SUSAN CINGARI: I was going to ask what those three active ingredients might be.

BARRY RESNICK, MD: Well, they can be things like octyl-methoxycinnamate, they can be benzophenone, they can be Parsolâ 1789. And I think it's important, let's take it one step back and tell you what a physical and a chemical sunscreen is.

Physical sunscreens, like Betty said, are actually reflective things, like titanium dioxide and zinc oxide. The original sunscreen, that white paste that lifeguards used to use, was zinc oxide. And it is the best, it's a block. Nothing gets through that, but certainly it's cosmetically unattractive.

So then they started to color them. They made things in purples and bright greens. And kids liked to use them, but it's again, not something you're going to be smearing on your body every day. That's a physical sunblock.

A chemical sunblock, or a chemical sunscreen, is something that's going to absorb the wavelength of light and keep it from your skin. So you've got on the one hand reflective and you've got on the other hand absorptive.

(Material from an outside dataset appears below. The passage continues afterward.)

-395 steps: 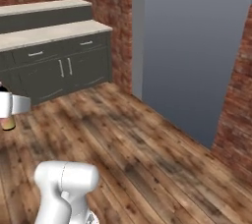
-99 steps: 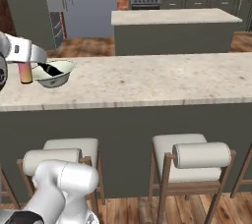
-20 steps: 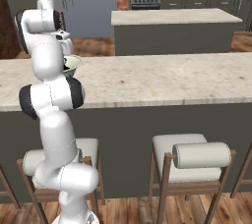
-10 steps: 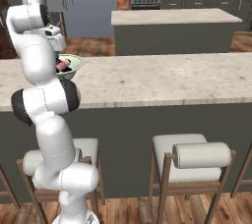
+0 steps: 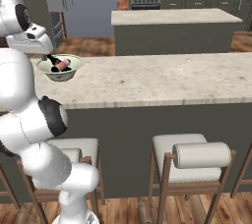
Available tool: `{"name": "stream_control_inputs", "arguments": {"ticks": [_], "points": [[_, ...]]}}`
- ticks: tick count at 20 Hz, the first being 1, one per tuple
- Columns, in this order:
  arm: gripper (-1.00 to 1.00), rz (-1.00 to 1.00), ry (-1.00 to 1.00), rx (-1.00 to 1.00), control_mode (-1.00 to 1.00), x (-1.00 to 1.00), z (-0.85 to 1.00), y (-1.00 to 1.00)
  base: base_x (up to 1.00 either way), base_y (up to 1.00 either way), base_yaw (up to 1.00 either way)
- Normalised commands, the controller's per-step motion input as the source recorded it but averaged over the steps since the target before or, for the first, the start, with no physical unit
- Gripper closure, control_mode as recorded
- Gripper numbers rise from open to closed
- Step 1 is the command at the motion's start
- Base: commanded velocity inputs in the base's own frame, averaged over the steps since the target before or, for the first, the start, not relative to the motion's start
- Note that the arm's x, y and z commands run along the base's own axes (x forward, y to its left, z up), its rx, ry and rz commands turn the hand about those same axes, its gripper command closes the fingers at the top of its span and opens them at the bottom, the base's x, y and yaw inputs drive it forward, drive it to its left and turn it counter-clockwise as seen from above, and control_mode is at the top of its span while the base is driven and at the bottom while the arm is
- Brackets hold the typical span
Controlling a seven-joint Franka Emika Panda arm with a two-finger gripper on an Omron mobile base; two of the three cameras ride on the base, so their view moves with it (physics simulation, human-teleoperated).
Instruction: Open the fridge, grab two sodas, and place both sodas inside the bowl with ice on the dining counter.
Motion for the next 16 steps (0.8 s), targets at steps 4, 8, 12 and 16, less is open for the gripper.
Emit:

And she's right, we need to keep a minimum of three things so that you get protection from both ultraviolet B, which is the most damaging of the sun rays, and the thing that provides the most redness in your skin from sunburn; as well as UVA, which is a more insidious form. It takes a long time to get sunburn from UVA, but it gives you a lot more sun damage.

SUSAN CINGARI: Dr. Bellman, what about sunscreens for babies? What kind should be applying on little, little, teeny babies?

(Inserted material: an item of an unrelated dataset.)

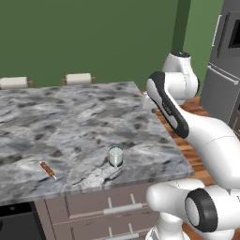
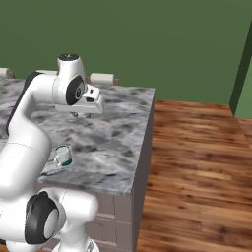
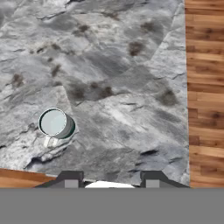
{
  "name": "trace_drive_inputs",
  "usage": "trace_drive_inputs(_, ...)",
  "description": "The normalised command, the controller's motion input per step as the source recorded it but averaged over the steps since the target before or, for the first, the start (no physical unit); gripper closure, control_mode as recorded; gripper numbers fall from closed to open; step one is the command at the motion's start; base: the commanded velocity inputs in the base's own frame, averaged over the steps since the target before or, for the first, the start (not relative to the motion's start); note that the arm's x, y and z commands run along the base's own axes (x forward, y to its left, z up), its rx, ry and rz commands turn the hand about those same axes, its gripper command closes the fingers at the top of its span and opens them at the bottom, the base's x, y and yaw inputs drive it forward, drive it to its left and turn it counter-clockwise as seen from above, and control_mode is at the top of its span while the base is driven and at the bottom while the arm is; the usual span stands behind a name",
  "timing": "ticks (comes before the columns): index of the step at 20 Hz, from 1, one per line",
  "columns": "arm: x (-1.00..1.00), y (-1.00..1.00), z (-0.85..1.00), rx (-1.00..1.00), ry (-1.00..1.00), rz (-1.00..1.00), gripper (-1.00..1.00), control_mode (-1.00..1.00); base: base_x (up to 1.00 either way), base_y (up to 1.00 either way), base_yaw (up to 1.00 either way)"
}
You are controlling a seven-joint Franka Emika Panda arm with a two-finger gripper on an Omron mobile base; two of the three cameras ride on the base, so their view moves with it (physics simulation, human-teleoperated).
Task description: Pick the mug from the counter and place it inside the microwave. Then close the microwave.
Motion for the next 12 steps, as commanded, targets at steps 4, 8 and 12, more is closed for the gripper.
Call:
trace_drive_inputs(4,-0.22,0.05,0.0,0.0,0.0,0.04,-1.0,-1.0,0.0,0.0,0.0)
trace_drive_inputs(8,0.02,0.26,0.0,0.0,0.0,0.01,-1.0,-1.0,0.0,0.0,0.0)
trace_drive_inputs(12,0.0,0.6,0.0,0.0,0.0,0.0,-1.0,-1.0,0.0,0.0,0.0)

BETTY BELLMAN, MD: Recently, the American Academy of Dermatology said it was okay to apply chemical-free sunscreen to infants under the age of six months, meaning no chemical, just the active ingredient should be titanium dioxide or micronized zinc oxide particles. Of course, ten to four, you don't want to go out in the sun with a small infant under the age of six months, and to apply it to the areas that are going to be sun exposed is okay, as long as it's chemical free.